┌──
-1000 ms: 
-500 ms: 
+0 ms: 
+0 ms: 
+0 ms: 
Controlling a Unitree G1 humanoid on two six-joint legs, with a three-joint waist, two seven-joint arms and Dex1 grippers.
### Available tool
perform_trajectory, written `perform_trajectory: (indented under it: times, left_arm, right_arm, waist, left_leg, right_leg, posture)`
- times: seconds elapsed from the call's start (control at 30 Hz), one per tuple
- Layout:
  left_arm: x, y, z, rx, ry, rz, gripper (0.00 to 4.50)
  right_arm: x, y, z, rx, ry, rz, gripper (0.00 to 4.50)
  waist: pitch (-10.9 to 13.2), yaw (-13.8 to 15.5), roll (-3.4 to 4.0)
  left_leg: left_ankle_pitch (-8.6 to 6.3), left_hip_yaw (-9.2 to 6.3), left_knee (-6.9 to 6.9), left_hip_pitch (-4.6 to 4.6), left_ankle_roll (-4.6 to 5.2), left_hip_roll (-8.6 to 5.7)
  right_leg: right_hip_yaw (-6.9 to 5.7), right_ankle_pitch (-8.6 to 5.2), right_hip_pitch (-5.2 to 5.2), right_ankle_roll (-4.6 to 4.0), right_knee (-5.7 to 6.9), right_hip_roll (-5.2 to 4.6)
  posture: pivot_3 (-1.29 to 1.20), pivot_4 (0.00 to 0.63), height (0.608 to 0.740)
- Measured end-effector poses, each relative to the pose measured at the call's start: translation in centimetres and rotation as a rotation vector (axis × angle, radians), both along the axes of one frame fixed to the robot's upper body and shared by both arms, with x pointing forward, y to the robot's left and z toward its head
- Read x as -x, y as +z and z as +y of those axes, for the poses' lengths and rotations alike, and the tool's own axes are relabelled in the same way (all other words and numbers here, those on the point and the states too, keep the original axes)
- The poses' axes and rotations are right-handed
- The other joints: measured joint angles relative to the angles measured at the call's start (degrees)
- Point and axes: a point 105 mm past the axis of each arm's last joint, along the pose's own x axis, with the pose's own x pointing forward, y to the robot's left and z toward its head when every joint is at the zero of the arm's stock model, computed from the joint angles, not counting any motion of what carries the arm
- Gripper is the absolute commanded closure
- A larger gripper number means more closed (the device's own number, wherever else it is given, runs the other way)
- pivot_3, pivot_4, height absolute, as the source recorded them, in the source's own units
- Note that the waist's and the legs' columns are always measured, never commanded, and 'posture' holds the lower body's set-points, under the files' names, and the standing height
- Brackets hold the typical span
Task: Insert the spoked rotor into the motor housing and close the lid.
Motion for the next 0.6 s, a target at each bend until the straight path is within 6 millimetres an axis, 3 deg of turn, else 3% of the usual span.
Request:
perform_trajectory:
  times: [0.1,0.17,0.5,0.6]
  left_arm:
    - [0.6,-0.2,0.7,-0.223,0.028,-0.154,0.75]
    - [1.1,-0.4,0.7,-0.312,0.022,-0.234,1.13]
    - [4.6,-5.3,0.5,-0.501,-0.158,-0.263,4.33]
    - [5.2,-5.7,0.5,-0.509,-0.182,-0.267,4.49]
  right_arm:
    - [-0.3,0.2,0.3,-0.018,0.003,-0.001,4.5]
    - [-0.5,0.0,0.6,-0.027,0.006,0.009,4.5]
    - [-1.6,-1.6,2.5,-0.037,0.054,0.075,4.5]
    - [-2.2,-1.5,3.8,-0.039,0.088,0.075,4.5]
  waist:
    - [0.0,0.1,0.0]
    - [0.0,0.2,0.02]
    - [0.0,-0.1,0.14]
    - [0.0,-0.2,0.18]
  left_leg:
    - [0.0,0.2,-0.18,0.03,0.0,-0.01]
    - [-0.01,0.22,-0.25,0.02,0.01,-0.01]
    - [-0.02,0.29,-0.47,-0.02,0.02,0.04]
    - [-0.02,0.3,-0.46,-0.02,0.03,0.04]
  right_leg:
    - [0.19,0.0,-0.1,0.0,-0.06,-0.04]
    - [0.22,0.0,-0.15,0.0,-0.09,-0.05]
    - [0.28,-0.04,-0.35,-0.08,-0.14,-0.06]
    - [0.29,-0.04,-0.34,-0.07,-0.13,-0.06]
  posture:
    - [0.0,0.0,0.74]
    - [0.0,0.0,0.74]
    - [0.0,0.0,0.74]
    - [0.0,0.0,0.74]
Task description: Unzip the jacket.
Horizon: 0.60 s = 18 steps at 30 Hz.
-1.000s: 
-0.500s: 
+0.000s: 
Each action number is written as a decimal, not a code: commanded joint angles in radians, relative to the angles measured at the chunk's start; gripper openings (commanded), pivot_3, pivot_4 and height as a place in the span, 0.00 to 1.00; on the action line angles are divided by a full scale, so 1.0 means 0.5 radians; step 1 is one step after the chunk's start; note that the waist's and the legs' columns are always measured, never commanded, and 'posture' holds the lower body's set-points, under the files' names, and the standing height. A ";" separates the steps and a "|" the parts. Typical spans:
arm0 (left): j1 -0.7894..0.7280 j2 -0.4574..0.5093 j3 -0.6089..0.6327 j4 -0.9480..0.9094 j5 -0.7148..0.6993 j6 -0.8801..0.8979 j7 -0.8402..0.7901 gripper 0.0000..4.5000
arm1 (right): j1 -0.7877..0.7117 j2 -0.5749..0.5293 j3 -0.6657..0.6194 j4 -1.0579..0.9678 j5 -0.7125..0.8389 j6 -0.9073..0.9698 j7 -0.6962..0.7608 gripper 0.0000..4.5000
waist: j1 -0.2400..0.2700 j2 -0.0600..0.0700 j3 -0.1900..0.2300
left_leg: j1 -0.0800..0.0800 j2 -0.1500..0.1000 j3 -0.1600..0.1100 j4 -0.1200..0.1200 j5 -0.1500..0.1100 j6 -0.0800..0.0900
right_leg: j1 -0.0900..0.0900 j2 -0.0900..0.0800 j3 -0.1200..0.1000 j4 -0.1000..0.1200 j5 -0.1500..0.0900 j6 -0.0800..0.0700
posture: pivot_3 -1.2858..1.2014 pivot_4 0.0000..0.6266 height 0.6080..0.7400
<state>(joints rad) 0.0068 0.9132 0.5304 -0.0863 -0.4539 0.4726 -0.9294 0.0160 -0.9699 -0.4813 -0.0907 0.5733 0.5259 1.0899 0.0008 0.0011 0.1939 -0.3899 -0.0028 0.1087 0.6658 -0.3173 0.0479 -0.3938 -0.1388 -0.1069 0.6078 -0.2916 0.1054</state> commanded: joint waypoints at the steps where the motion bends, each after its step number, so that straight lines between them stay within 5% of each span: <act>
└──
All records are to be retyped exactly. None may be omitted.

# Answer space
-1000 ms: 
-500 ms: 
+0 ms: 
+0 ms: 
+0 ms: 
Controlling a Unitree G1 humanoid on two six-joint legs, with a three-joint waist, two seven-joint arms and Dex1 grippers.
### Available tool
perform_trajectory, written `perform_trajectory: (indented under it: times, left_arm, right_arm, waist, left_leg, right_leg, posture)`
- times: seconds elapsed from the call's start (control at 30 Hz), one per tuple
- Layout:
  left_arm: x, y, z, rx, ry, rz, gripper (0.00 to 4.50)
  right_arm: x, y, z, rx, ry, rz, gripper (0.00 to 4.50)
  waist: pitch (-10.9 to 13.2), yaw (-13.8 to 15.5), roll (-3.4 to 4.0)
  left_leg: left_ankle_pitch (-8.6 to 6.3), left_hip_yaw (-9.2 to 6.3), left_knee (-6.9 to 6.9), left_hip_pitch (-4.6 to 4.6), left_ankle_roll (-4.6 to 5.2), left_hip_roll (-8.6 to 5.7)
  right_leg: right_hip_yaw (-6.9 to 5.7), right_ankle_pitch (-8.6 to 5.2), right_hip_pitch (-5.2 to 5.2), right_ankle_roll (-4.6 to 4.0), right_knee (-5.7 to 6.9), right_hip_roll (-5.2 to 4.6)
  posture: pivot_3 (-1.29 to 1.20), pivot_4 (0.00 to 0.63), height (0.608 to 0.740)
- Measured end-effector poses, each relative to the pose measured at the call's start: translation in centimetres and rotation as a rotation vector (axis × angle, radians), both along the axes of one frame fixed to the robot's upper body and shared by both arms, with x pointing forward, y to the robot's left and z toward its head
- Read x as -x, y as +z and z as +y of those axes, for the poses' lengths and rotations alike, and the tool's own axes are relabelled in the same way (all other words and numbers here, those on the point and the states too, keep the original axes)
- The poses' axes and rotations are right-handed
- The other joints: measured joint angles relative to the angles measured at the call's start (degrees)
- Point and axes: a point 105 mm past the axis of each arm's last joint, along the pose's own x axis, with the pose's own x pointing forward, y to the robot's left and z toward its head when every joint is at the zero of the arm's stock model, computed from the joint angles, not counting any motion of what carries the arm
- Gripper is the absolute commanded closure
- A larger gripper number means more closed (the device's own number, wherever else it is given, runs the other way)
- pivot_3, pivot_4, height absolute, as the source recorded them, in the source's own units
- Note that the waist's and the legs' columns are always measured, never commanded, and 'posture' holds the lower body's set-points, under the files' names, and the standing height
- Brackets hold the typical span
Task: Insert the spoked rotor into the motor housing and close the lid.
Motion for the next 0.6 s, a target at each bend until the straight path is within 6 millimetres an axis, 3 deg of turn, else 3% of the usual span.
Request:
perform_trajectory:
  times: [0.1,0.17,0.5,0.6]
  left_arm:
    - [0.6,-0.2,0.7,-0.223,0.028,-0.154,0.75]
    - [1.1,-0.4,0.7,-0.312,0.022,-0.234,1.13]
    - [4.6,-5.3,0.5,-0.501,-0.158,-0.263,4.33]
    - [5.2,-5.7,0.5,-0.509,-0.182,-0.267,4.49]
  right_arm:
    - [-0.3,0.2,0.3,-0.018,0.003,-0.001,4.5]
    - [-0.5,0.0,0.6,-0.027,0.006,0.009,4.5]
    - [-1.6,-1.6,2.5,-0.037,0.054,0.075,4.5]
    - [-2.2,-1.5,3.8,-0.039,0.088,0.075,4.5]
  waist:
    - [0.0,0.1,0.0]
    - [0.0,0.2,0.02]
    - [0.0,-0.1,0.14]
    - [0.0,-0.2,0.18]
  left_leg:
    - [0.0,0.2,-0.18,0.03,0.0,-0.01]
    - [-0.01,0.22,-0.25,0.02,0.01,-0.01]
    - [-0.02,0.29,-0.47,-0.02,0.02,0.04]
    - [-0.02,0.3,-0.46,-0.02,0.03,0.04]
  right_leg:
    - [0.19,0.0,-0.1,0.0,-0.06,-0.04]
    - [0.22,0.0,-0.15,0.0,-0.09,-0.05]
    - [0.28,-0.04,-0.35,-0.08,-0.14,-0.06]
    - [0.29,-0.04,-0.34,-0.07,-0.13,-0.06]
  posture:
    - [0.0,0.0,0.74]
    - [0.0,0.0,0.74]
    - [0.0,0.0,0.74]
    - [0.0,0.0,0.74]
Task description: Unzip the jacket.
Horizon: 0.60 s = 18 steps at 30 Hz.
-1.000s: 
-0.500s: 
+0.000s: 
Each action number is written as a decimal, not a code: commanded joint angles in radians, relative to the angles measured at the chunk's start; gripper openings (commanded), pivot_3, pivot_4 and height as a place in the span, 0.00 to 1.00; on the action line angles are divided by a full scale, so 1.0 means 0.5 radians; step 1 is one step after the chunk's start; note that the waist's and the legs' columns are always measured, never commanded, and 'posture' holds the lower body's set-points, under the files' names, and the standing height. A ";" separates the steps and a "|" the parts. Typical spans:
arm0 (left): j1 -0.7894..0.7280 j2 -0.4574..0.5093 j3 -0.6089..0.6327 j4 -0.9480..0.9094 j5 -0.7148..0.6993 j6 -0.8801..0.8979 j7 -0.8402..0.7901 gripper 0.0000..4.5000
arm1 (right): j1 -0.7877..0.7117 j2 -0.5749..0.5293 j3 -0.6657..0.6194 j4 -1.0579..0.9678 j5 -0.7125..0.8389 j6 -0.9073..0.9698 j7 -0.6962..0.7608 gripper 0.0000..4.5000
waist: j1 -0.2400..0.2700 j2 -0.0600..0.0700 j3 -0.1900..0.2300
left_leg: j1 -0.0800..0.0800 j2 -0.1500..0.1000 j3 -0.1600..0.1100 j4 -0.1200..0.1200 j5 -0.1500..0.1100 j6 -0.0800..0.0900
right_leg: j1 -0.0900..0.0900 j2 -0.0900..0.0800 j3 -0.1200..0.1000 j4 -0.1000..0.1200 j5 -0.1500..0.0900 j6 -0.0800..0.0700
posture: pivot_3 -1.2858..1.2014 pivot_4 0.0000..0.6266 height 0.6080..0.7400
<state>(joints rad) 0.0068 0.9132 0.5304 -0.0863 -0.4539 0.4726 -0.9294 0.0160 -0.9699 -0.4813 -0.0907 0.5733 0.5259 1.0899 0.0008 0.0011 0.1939 -0.3899 -0.0028 0.1087 0.6658 -0.3173 0.0479 -0.3938 -0.1388 -0.1069 0.6078 -0.2916 0.1054</state> commanded: joint waypoints at the steps where the motion bends, each after its step number, so that straight lines between them stay within 5% of each span: <act>

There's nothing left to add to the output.